On December 7, 1987, a major renovation was undertaken, which included excavation under the Sanctuary for a new Christian Education Center. Also on the lower level, the kitchen, fellowship hall, and nursery were completely remodeled, and new restrooms were installed. On the upper level, the parlor, office, choir room and kitchen were remodeled, and new restrooms were installed. The cost of this project was $528,000.

Another major renovation took place in 2011 with the addition of a wing to the west that included a new office for the church secretary, elevator, and wheel chair entrances. The cost for the project was $313,250.

The Sonshine Puppeteers were formed in June 2002 for children in grades three and above and adults of all ages. The Puppeteers were organized in the fall of the following year for students in grades kindergarten through grade two. The mission of the puppet teams is ministry: ministering to the congregation during worship services, to other churches when invited, and to the community at large.

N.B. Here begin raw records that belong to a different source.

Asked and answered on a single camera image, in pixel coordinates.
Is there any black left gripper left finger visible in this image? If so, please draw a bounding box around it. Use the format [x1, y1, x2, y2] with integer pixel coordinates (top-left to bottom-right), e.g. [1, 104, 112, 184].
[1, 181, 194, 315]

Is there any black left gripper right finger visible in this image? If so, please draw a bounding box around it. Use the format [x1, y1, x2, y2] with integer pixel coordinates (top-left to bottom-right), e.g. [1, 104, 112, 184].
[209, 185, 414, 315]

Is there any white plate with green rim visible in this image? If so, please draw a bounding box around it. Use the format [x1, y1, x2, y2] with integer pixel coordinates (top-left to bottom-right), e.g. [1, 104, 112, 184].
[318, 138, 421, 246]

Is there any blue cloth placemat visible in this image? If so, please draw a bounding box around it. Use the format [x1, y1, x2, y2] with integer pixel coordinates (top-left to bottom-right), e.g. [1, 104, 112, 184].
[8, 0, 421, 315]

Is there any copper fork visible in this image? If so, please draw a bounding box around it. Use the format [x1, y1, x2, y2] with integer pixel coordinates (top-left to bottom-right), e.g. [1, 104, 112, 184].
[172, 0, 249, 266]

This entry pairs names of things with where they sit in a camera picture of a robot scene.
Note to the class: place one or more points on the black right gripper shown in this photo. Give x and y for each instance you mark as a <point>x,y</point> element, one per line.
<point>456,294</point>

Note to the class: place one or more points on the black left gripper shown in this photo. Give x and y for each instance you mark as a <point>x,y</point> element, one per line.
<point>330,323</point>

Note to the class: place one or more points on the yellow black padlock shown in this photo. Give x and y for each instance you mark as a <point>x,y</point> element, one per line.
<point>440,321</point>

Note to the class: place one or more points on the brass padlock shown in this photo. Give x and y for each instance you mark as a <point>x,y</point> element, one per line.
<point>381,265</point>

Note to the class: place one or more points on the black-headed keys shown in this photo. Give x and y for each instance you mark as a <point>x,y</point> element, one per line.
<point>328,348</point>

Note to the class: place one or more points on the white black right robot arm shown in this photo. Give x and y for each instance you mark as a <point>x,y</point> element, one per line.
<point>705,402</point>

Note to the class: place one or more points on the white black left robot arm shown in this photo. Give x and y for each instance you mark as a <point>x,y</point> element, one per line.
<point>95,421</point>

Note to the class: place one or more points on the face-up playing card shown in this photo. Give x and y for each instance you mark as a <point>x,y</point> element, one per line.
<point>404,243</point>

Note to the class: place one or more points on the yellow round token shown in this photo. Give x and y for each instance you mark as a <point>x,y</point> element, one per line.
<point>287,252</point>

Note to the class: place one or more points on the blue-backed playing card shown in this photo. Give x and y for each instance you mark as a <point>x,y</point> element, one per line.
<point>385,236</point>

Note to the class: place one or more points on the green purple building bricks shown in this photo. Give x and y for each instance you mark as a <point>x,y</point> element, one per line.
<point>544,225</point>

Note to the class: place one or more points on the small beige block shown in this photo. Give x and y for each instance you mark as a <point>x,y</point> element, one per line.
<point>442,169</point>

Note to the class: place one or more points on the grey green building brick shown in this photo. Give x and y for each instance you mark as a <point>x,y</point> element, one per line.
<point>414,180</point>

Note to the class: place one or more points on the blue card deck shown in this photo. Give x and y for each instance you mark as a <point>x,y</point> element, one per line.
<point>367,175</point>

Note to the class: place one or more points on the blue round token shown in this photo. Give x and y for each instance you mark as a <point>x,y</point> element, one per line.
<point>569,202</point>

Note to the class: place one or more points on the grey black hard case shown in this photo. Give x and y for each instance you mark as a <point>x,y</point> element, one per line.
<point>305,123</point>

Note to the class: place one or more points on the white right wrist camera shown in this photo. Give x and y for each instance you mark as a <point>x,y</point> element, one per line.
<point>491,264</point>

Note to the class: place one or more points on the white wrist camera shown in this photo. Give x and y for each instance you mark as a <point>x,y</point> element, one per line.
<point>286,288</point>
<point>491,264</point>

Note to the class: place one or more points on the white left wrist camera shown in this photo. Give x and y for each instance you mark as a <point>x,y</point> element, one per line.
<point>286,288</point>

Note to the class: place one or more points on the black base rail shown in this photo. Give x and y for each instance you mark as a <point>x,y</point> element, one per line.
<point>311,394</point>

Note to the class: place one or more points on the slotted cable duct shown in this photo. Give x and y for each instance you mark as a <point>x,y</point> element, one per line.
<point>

The church has become more diverse and ecumenical. In 2004, the Pastoral Nominating Committee called the church’s first clergy couple which included the first female pastor to serve the church.

Through the Grace of God, this congregation now exceeds 150 members. The Session and Board of Deacons are the governing bodies of the church. Christian education, fellowship groups for all ages, musical organizations, service groups, outreach projects and social functions are the basis for a comprehensive program to supplement the worship services. The creation of the Mission Task Force have made mission efforts more expansive and hands on with a greater focus on local mission, more diverse and more ecumenical. The congregation offers a spiritual home to those who desire to participate in worship, study, and service based on love and faith, as Christians were commissioned to do 2,000 years ago.

The Session of the Presbyterian Church of Paris, Illinois, welcomes all who desire to witness to their faith by uniting with the church, whether by profession of faith, reaffirmation of faith, or transfer by letter from another church. Yesterday, today, and tomorrow bring us new inspiration for greater love and dedicated service to the Glory of our Good and His Son Jesus, and to our community and all people.